> _WHAT YOU ARE ASKED TO DO_:
Copy down all of the data underneath, exactly as shown.

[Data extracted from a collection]
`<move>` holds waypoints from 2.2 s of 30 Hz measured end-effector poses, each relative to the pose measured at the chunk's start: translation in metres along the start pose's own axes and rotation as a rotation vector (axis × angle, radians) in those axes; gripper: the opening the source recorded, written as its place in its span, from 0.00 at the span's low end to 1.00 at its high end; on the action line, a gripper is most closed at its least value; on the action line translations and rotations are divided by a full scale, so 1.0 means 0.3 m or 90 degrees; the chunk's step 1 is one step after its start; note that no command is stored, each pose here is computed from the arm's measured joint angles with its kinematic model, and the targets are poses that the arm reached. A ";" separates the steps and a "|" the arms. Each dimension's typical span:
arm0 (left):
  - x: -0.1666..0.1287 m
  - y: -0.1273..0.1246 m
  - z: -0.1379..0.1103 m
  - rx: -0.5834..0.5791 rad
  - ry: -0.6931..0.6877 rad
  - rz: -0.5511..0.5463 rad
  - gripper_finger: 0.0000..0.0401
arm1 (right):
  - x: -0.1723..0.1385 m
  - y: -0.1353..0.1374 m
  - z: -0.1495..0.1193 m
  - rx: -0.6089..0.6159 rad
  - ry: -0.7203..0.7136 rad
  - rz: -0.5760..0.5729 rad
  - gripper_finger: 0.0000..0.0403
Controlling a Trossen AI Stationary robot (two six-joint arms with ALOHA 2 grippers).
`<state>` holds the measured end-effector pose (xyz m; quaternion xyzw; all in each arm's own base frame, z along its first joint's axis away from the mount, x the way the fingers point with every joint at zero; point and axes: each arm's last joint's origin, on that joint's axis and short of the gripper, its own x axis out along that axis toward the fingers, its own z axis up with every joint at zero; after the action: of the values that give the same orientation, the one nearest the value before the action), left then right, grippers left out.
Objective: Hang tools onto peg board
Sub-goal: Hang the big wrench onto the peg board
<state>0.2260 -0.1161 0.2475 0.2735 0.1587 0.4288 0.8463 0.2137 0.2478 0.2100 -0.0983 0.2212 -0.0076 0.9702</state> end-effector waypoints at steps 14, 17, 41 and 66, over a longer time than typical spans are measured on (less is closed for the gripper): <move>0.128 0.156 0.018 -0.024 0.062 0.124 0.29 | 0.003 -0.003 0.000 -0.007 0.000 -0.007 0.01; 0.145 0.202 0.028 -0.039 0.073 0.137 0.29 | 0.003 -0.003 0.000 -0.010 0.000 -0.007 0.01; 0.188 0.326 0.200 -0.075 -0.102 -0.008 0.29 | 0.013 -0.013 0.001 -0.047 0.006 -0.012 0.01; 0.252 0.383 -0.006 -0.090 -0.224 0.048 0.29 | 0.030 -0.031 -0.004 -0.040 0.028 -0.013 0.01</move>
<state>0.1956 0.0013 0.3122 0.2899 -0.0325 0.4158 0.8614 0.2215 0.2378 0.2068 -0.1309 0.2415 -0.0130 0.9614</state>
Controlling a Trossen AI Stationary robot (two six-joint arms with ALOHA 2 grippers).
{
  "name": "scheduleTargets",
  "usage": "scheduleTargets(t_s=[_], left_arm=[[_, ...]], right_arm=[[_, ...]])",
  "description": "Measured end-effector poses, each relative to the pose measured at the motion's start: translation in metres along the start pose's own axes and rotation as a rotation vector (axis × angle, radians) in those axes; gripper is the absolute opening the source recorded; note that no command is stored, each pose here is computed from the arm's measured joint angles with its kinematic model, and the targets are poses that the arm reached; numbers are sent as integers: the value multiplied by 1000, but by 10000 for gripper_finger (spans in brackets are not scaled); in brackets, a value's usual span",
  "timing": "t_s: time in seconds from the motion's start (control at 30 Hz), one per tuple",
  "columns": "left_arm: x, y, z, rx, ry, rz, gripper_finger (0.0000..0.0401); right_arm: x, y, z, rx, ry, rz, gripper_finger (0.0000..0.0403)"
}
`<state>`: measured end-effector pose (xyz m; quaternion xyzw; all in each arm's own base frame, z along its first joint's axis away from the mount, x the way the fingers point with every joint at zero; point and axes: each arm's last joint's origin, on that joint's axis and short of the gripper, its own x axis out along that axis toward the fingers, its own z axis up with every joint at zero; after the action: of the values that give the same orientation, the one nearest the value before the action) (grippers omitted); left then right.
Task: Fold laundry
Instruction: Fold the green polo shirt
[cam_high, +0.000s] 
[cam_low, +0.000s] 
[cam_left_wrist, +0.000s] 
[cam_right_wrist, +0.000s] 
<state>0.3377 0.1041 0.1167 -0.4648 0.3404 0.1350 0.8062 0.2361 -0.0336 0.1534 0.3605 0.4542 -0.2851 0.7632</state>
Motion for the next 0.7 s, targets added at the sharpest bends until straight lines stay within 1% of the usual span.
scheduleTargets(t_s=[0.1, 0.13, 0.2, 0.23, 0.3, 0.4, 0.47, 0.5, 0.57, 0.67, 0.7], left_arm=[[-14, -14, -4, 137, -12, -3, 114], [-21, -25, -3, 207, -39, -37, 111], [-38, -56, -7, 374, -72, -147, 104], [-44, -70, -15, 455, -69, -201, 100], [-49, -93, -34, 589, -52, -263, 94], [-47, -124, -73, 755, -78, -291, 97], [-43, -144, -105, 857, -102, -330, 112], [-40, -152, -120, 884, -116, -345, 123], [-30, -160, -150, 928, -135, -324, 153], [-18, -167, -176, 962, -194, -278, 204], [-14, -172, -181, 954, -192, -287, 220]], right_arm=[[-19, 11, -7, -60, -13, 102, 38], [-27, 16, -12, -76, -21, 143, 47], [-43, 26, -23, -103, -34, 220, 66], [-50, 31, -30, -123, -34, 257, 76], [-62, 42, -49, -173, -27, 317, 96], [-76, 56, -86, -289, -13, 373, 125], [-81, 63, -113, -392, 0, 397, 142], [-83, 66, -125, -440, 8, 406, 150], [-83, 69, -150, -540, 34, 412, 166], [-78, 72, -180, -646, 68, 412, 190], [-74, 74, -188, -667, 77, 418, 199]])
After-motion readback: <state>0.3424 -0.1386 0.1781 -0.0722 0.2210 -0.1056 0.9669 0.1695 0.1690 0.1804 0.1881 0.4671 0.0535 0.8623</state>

> _TASK ANSWER_:
`<move>` holds waypoints from 2.2 s of 30 Hz measured end-effector poses, each relative to the pose measured at the chunk's start: translation in metres along the start pose's own axes and rotation as a rotation vector (axis × angle, radians) in those axes; gripper: the opening the source recorded, written as its place in its span, from 0.00 at the span's low end to 1.00 at its high end; on the action line, a gripper is most closed at its least value; on the action line translations and rotations are divided by a full scale, so 1.0 means 0.3 m or 90 degrees; the chunk's step 1 is one step after its start; note that no command is stored, each pose here is computed from the arm's measured joint angles with its kinematic model, and the targets are poses that the arm reached. A ";" separates the steps and a "|" the arms. Each dimension's typical span:
arm0 (left):
  - x: -0.1666..0.1287 m
  - y: -0.1273..0.1246 m
  - z: -0.1379..0.1103 m
  - rx: -0.5834..0.5791 rad
  - ry: -0.6931..0.6877 rad
  - rz: -0.5511..0.5463 rad
  - gripper_finger: 0.0000..0.0401
arm1 (right):
  - x: -0.1723..0.1385 m
  - y: -0.1353..0.1374 m
  - z: -0.1495..0.1193 m
  - rx: -0.6089..0.6159 rad
  - ry: -0.7203..0.7136 rad
  - rz: -0.5760..0.5729 rad
  - gripper_finger: 0.0000..0.0403
Controlling a Trossen AI Stationary robot (two six-joint arms with ALOHA 2 grippers).
`<state>` holds the measured end-effector pose (xyz m; quaternion xyzw; all in each arm's own base frame, z along its first joint's axis away from the mount, x the way the fingers point with every joint at zero; point and axes: each arm's last joint's origin, on that joint's axis and short of the gripper, its own x axis out along that axis toward the fingers, its own z axis up with every joint at zero; after the action: of the values that give the same orientation, the one nearest the value before the action), left then right, grippers left out.
Objective: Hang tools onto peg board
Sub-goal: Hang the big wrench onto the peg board
<state>0.2260 -0.1161 0.2475 0.2735 0.1587 0.4288 0.8463 0.2137 0.2478 0.2100 -0.0983 0.2212 -0.0076 0.9702</state> end-effector waypoints at steps 14, 17, 41 and 66, over a longer time than typical spans are measured on (less is closed for the gripper): <move>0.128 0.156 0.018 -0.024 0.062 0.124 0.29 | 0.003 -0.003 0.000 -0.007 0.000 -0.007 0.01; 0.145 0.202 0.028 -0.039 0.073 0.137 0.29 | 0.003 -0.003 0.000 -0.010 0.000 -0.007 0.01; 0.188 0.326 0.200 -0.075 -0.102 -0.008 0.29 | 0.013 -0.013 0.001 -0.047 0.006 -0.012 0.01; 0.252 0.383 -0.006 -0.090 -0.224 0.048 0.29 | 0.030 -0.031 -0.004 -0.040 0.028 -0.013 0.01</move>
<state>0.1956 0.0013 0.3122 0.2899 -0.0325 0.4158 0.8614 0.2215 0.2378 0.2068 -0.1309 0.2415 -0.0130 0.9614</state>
Controlling a Trossen AI Stationary robot (two six-joint arms with ALOHA 2 grippers).
{
  "name": "scheduleTargets",
  "usage": "scheduleTargets(t_s=[_], left_arm=[[_, ...]], right_arm=[[_, ...]])",
  "description": "Measured end-effector poses, each relative to the pose measured at the motion's start: translation in metres along the start pose's own axes and rotation as a rotation vector (axis × angle, radians) in those axes; gripper is the absolute opening the source recorded; note that no command is stored, each pose here is computed from the arm's measured joint angles with its kinematic model, and the targets are poses that the arm reached; numbers are sent as integers: the value multiplied by 1000, but by 10000 for gripper_finger (spans in brackets are not scaled); in brackets, a value's usual span",
  "timing": "t_s: time in seconds from the motion's start (control at 30 Hz), one per tuple",
  "columns": "left_arm: x, y, z, rx, ry, rz, gripper_finger (0.0000..0.0401); right_arm: x, y, z, rx, ry, rz, gripper_finger (0.0000..0.0403)"
}
`<state>`: measured end-effector pose (xyz m; quaternion xyzw; all in each arm's own base frame, z along its first joint's axis away from the mount, x the way the fingers point with every joint at zero; point and axes: each arm's last joint's origin, on that joint's axis and short of the gripper, its own x axis out along that axis toward the fingers, its own z axis up with every joint at zero; after the action: of the values that give the same orientation, the one nearest the value before the action) (grippers omitted); left then right.
Task: Fold laundry
Instruction: Fold the green polo shirt
[cam_high, +0.000s] 
[cam_low, +0.000s] 
[cam_left_wrist, +0.000s] 
[cam_right_wrist, +0.000s] 
<state>0.3377 0.1041 0.1167 -0.4648 0.3404 0.1350 0.8062 0.2361 -0.0336 0.1534 0.3605 0.4542 -0.2851 0.7632</state>
Motion for the next 0.7 s, targets added at the sharpest bends until straight lines stay within 1% of the usual span.
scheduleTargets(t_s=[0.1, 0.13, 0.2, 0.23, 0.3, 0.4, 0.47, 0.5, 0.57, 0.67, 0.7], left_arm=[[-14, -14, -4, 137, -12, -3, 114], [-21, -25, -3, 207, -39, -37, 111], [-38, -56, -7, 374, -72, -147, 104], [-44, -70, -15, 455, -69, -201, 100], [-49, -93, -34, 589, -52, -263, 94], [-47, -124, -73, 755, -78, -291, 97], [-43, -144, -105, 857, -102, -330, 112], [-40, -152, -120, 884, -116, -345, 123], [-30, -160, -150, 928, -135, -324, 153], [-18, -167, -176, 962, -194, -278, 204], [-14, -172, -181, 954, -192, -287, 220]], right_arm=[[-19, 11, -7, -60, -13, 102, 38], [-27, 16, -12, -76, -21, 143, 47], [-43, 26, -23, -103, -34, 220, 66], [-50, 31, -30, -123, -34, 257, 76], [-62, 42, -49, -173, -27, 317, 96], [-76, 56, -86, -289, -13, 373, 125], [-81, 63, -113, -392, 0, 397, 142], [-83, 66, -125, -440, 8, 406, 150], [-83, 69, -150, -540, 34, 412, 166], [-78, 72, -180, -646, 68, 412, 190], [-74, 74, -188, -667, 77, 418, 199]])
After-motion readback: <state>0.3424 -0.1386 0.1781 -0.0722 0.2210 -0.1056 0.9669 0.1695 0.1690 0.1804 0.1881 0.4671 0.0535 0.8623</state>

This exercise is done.